Exercise brief: Pictures aside, write every record out again word for word.

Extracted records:
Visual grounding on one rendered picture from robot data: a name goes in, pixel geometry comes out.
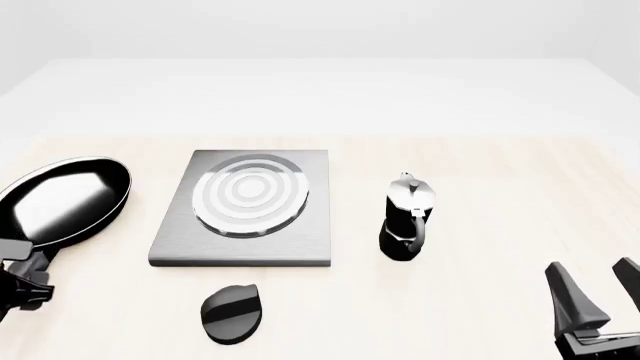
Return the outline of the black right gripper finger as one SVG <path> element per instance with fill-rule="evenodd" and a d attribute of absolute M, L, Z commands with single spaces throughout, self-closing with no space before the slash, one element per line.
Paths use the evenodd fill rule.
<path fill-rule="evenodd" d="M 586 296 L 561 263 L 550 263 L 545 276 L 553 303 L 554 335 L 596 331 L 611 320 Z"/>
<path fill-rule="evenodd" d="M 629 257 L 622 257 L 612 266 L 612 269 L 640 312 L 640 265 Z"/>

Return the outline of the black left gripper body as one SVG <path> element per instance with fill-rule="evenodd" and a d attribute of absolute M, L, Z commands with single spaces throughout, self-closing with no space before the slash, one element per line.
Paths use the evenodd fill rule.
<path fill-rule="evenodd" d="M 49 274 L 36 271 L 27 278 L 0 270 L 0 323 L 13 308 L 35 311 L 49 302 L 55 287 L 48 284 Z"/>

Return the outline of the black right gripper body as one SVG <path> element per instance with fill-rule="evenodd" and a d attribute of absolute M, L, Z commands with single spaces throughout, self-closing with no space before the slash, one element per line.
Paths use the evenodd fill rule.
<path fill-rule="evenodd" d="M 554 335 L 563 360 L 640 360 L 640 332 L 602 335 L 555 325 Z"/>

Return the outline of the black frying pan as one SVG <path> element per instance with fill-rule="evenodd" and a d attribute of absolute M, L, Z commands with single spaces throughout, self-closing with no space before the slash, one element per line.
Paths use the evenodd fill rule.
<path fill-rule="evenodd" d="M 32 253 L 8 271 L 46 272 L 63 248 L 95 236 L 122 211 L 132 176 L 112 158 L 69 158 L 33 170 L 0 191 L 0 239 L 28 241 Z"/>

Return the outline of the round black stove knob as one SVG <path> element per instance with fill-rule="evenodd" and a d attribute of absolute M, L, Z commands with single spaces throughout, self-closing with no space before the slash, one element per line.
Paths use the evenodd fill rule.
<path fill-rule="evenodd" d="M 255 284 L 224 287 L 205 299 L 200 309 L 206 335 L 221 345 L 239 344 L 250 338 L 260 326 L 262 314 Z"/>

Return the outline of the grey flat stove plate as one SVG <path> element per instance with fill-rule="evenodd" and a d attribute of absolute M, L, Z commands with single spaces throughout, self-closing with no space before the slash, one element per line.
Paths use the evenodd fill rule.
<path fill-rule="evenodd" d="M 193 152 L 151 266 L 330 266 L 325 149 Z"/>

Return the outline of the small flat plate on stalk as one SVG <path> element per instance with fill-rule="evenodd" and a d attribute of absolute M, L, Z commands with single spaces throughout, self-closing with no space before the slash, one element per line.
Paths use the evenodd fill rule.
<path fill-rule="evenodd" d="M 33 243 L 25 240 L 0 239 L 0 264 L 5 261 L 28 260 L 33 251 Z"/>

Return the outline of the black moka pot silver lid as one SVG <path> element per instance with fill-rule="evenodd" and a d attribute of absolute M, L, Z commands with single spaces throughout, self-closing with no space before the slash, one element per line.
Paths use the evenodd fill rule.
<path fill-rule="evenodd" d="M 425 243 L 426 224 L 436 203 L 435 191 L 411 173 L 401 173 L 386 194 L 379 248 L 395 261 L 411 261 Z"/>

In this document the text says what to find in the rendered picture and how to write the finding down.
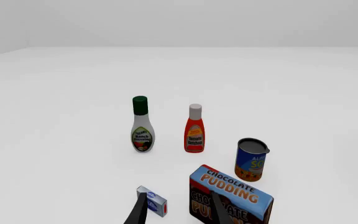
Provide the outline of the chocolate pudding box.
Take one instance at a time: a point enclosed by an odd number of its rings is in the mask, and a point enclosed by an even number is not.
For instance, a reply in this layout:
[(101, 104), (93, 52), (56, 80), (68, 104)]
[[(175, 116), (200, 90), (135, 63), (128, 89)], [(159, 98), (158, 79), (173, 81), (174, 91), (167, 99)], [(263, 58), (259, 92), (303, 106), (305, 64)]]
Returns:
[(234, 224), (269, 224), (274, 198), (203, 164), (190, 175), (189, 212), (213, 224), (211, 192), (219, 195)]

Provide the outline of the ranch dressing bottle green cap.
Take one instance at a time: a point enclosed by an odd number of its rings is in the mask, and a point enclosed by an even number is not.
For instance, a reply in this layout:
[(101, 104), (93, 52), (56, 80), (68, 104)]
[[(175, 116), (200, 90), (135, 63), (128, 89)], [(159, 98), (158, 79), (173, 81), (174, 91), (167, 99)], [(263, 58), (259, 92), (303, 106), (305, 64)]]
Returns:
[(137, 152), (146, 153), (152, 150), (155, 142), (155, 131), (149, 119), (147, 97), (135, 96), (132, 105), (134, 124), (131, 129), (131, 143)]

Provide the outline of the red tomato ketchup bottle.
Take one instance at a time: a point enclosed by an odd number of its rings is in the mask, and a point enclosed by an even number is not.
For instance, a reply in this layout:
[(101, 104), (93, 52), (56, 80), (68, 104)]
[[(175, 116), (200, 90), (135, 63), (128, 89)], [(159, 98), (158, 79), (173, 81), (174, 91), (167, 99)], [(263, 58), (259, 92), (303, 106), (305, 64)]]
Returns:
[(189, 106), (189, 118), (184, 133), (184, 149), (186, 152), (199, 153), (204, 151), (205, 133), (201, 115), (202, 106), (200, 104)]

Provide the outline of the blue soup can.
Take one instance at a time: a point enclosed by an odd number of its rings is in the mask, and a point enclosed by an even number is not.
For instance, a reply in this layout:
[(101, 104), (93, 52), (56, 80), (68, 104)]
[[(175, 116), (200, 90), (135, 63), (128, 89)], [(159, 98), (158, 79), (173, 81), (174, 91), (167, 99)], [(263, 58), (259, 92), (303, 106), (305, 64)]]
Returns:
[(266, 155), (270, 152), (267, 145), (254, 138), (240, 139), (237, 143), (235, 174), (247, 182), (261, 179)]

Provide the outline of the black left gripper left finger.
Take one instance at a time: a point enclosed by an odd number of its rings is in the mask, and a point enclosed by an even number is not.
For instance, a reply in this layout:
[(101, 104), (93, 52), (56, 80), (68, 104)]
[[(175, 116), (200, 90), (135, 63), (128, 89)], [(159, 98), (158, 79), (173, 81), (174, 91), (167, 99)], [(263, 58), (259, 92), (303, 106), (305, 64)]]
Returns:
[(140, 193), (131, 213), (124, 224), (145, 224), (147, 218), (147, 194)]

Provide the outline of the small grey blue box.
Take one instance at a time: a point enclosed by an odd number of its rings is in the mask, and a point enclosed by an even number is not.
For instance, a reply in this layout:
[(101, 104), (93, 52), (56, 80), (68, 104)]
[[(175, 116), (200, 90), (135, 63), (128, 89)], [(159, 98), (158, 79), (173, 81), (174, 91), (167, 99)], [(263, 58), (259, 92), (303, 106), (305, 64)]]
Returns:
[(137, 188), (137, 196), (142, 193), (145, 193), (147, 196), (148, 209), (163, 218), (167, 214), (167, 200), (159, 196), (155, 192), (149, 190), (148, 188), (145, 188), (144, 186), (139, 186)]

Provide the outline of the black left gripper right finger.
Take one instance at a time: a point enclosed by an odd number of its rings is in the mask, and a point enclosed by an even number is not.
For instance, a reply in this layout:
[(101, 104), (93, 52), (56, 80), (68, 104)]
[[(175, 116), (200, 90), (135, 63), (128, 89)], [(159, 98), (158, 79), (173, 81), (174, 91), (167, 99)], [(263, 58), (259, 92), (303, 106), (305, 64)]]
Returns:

Answer to this task:
Visual grounding on one rendered picture from robot data: a name goes in, pixel geometry comes out.
Return the outline of the black right gripper finger as one SVG <path> element per instance with fill-rule="evenodd" and a d attribute of absolute M, L, Z commands with single spaces throughout, self-closing with no space before the slash, one element per line.
Paths use the evenodd fill rule.
<path fill-rule="evenodd" d="M 586 296 L 561 263 L 550 263 L 545 276 L 553 303 L 554 335 L 596 331 L 611 320 Z"/>
<path fill-rule="evenodd" d="M 629 257 L 622 257 L 612 266 L 612 269 L 640 312 L 640 265 Z"/>

Return the outline of the black left gripper body as one SVG <path> element per instance with fill-rule="evenodd" and a d attribute of absolute M, L, Z commands with single spaces throughout, self-closing with no space before the slash, one element per line.
Paths use the evenodd fill rule.
<path fill-rule="evenodd" d="M 49 274 L 36 271 L 27 278 L 0 270 L 0 323 L 13 308 L 35 311 L 49 302 L 55 287 L 48 284 Z"/>

Return the outline of the black right gripper body as one SVG <path> element per instance with fill-rule="evenodd" and a d attribute of absolute M, L, Z commands with single spaces throughout, self-closing with no space before the slash, one element per line.
Paths use the evenodd fill rule.
<path fill-rule="evenodd" d="M 554 335 L 563 360 L 640 360 L 640 332 L 602 335 L 555 325 Z"/>

Return the outline of the black frying pan as one SVG <path> element per instance with fill-rule="evenodd" and a d attribute of absolute M, L, Z commands with single spaces throughout, self-closing with no space before the slash, one element per line.
Paths use the evenodd fill rule.
<path fill-rule="evenodd" d="M 32 253 L 8 271 L 46 272 L 63 248 L 95 236 L 122 211 L 132 176 L 112 158 L 69 158 L 33 170 L 0 191 L 0 239 L 28 241 Z"/>

Return the outline of the round black stove knob as one SVG <path> element per instance with fill-rule="evenodd" and a d attribute of absolute M, L, Z commands with single spaces throughout, self-closing with no space before the slash, one element per line.
Paths use the evenodd fill rule.
<path fill-rule="evenodd" d="M 255 284 L 224 287 L 205 299 L 200 309 L 206 335 L 221 345 L 239 344 L 250 338 L 260 326 L 262 314 Z"/>

Return the outline of the grey flat stove plate as one SVG <path> element per instance with fill-rule="evenodd" and a d attribute of absolute M, L, Z commands with single spaces throughout, self-closing with no space before the slash, one element per line.
Paths use the evenodd fill rule.
<path fill-rule="evenodd" d="M 193 152 L 151 266 L 330 266 L 325 149 Z"/>

Return the outline of the small flat plate on stalk as one SVG <path> element per instance with fill-rule="evenodd" and a d attribute of absolute M, L, Z commands with single spaces throughout, self-closing with no space before the slash, one element per line.
Paths use the evenodd fill rule.
<path fill-rule="evenodd" d="M 33 243 L 25 240 L 0 239 L 0 264 L 5 261 L 28 260 L 33 251 Z"/>

Return the outline of the black moka pot silver lid as one SVG <path> element per instance with fill-rule="evenodd" and a d attribute of absolute M, L, Z commands with single spaces throughout, self-closing with no space before the slash, one element per line.
Paths use the evenodd fill rule.
<path fill-rule="evenodd" d="M 425 243 L 426 224 L 436 203 L 435 191 L 411 173 L 401 173 L 386 194 L 379 248 L 395 261 L 411 261 Z"/>

In this document the text says what to find in the rendered picture and how to write the finding down.
Provide the outline of the chocolate pudding box.
Take one instance at a time: a point enclosed by an odd number of its rings is in the mask, and a point enclosed by an even number is not.
For instance, a reply in this layout:
[(101, 104), (93, 52), (56, 80), (68, 104)]
[[(175, 116), (200, 90), (135, 63), (128, 89)], [(159, 98), (158, 79), (173, 81), (174, 91), (167, 99)], [(263, 58), (259, 92), (303, 106), (305, 64)]]
Returns:
[(234, 224), (269, 224), (274, 198), (203, 164), (190, 175), (189, 212), (213, 224), (211, 192), (219, 195)]

Provide the outline of the ranch dressing bottle green cap.
Take one instance at a time: a point enclosed by an odd number of its rings is in the mask, and a point enclosed by an even number is not.
For instance, a reply in this layout:
[(101, 104), (93, 52), (56, 80), (68, 104)]
[[(175, 116), (200, 90), (135, 63), (128, 89)], [(159, 98), (158, 79), (173, 81), (174, 91), (167, 99)], [(263, 58), (259, 92), (303, 106), (305, 64)]]
Returns:
[(137, 152), (146, 153), (152, 150), (155, 142), (155, 131), (149, 119), (147, 97), (135, 96), (132, 105), (134, 124), (131, 129), (131, 143)]

Provide the outline of the red tomato ketchup bottle.
Take one instance at a time: a point enclosed by an odd number of its rings is in the mask, and a point enclosed by an even number is not.
For instance, a reply in this layout:
[(101, 104), (93, 52), (56, 80), (68, 104)]
[[(175, 116), (200, 90), (135, 63), (128, 89)], [(159, 98), (158, 79), (173, 81), (174, 91), (167, 99)], [(263, 58), (259, 92), (303, 106), (305, 64)]]
Returns:
[(189, 106), (189, 118), (184, 133), (184, 149), (186, 152), (199, 153), (204, 151), (205, 133), (201, 115), (202, 106), (200, 104)]

Provide the outline of the blue soup can.
Take one instance at a time: a point enclosed by an odd number of its rings is in the mask, and a point enclosed by an even number is not.
For instance, a reply in this layout:
[(101, 104), (93, 52), (56, 80), (68, 104)]
[[(175, 116), (200, 90), (135, 63), (128, 89)], [(159, 98), (158, 79), (173, 81), (174, 91), (167, 99)], [(263, 58), (259, 92), (303, 106), (305, 64)]]
Returns:
[(266, 155), (270, 152), (267, 145), (254, 138), (240, 139), (237, 143), (235, 174), (247, 182), (261, 179)]

Provide the outline of the black left gripper left finger.
Take one instance at a time: a point enclosed by an odd number of its rings is in the mask, and a point enclosed by an even number is not.
For instance, a reply in this layout:
[(101, 104), (93, 52), (56, 80), (68, 104)]
[[(175, 116), (200, 90), (135, 63), (128, 89)], [(159, 98), (158, 79), (173, 81), (174, 91), (167, 99)], [(263, 58), (259, 92), (303, 106), (305, 64)]]
Returns:
[(140, 193), (131, 213), (124, 224), (145, 224), (147, 218), (147, 194)]

Provide the outline of the small grey blue box.
Take one instance at a time: a point enclosed by an odd number of its rings is in the mask, and a point enclosed by an even number is not.
For instance, a reply in this layout:
[(101, 104), (93, 52), (56, 80), (68, 104)]
[[(175, 116), (200, 90), (135, 63), (128, 89)], [(159, 98), (158, 79), (173, 81), (174, 91), (167, 99)], [(263, 58), (259, 92), (303, 106), (305, 64)]]
Returns:
[(137, 188), (137, 196), (142, 193), (145, 193), (147, 196), (148, 209), (163, 218), (167, 214), (167, 200), (159, 196), (155, 192), (149, 190), (148, 188), (145, 188), (144, 186), (139, 186)]

Provide the outline of the black left gripper right finger.
Take one instance at a time: a point enclosed by an odd number of its rings is in the mask, and a point enclosed by an even number is not.
For instance, a reply in this layout:
[(101, 104), (93, 52), (56, 80), (68, 104)]
[[(175, 116), (200, 90), (135, 63), (128, 89)], [(159, 98), (158, 79), (173, 81), (174, 91), (167, 99)], [(263, 58), (259, 92), (303, 106), (305, 64)]]
Returns:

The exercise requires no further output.